The hardships suffered past many workers during the depression of 1873–78 and the failure of a nationwide railroad strike, which was broken when President Hayes sent federal troops to suppress disorders in Pittsburgh and St. Louis (run across Great Railroad Strike of 1877), caused much discontent in the ranks of the Knights. In 1879 Terence V. Powderly, a railroad worker and mayor of Scranton, Pennsylvania, was elected grand master workman of the national organization. He favoured cooperation over a plan of ambitious action, only the effective control of the Knights shifted to regional leaders who were willing to initiate strikes or other forms of economical pressure to gain their objectives. The Knights reached the peak of their influence in 1884–85, when much-publicized strikes confronting the Spousal relationship Pacific, Southwest Organisation, and Wabash railroads attracted substantial public sympathy and succeeded in preventing a reduction in wages. At that time they claimed a national membership of almost 700,000. In 1885 Congress, taking note of the apparently increasing power of labour, acceded to union demands to prohibit the entry into the United States of immigrants who had signed contracts to work for specific employers.

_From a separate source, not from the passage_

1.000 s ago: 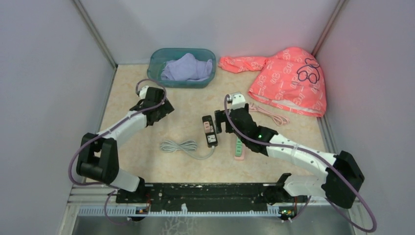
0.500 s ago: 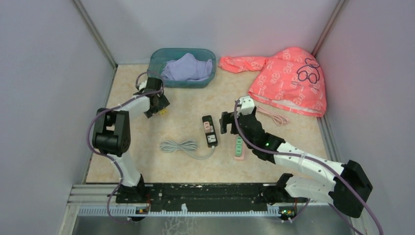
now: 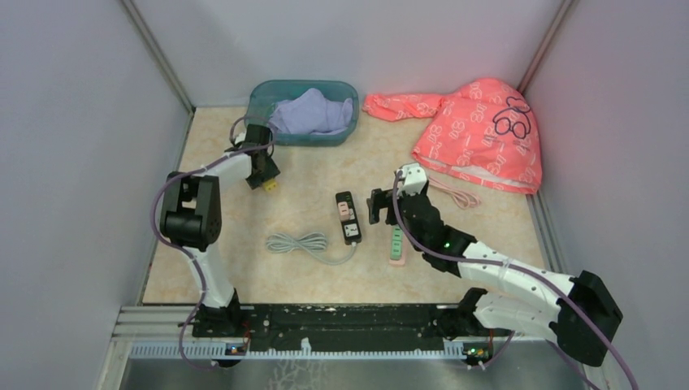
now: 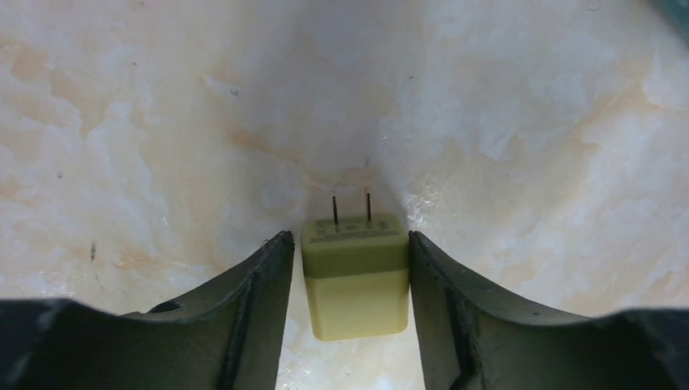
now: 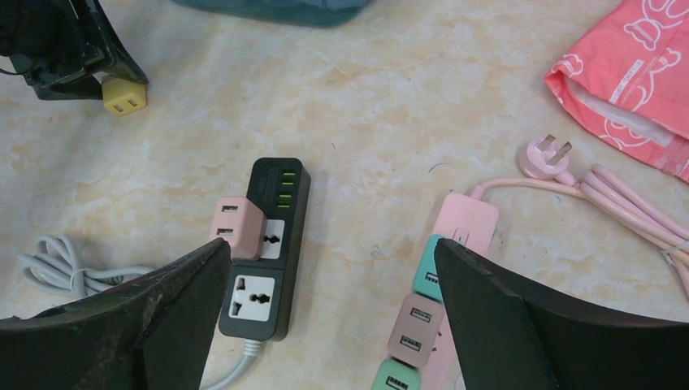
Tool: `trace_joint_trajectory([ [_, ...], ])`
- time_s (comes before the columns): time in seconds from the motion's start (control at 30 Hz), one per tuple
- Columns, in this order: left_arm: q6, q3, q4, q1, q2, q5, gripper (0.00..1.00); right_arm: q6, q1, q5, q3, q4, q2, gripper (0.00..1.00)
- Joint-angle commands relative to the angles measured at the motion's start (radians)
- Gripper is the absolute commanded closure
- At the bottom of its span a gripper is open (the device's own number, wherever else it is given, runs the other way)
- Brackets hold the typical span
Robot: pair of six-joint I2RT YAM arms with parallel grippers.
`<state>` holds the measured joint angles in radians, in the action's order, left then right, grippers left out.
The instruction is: Insert the plug
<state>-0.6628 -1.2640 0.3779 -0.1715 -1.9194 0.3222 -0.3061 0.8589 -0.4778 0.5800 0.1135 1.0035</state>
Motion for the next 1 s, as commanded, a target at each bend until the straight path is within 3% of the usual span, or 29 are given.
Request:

The yr 1886 was a troubled i in labour relations. At that place were virtually 1,600 strikes, involving most 600,000 workers, with the eight-hr day the almost prominent detail in the demands of labour. Well-nigh half of these strikes were called for May Day; some of them were successful, just the failure of others and internal conflicts between skilled and unskilled members led to a decline in the Knights' popularity and influence.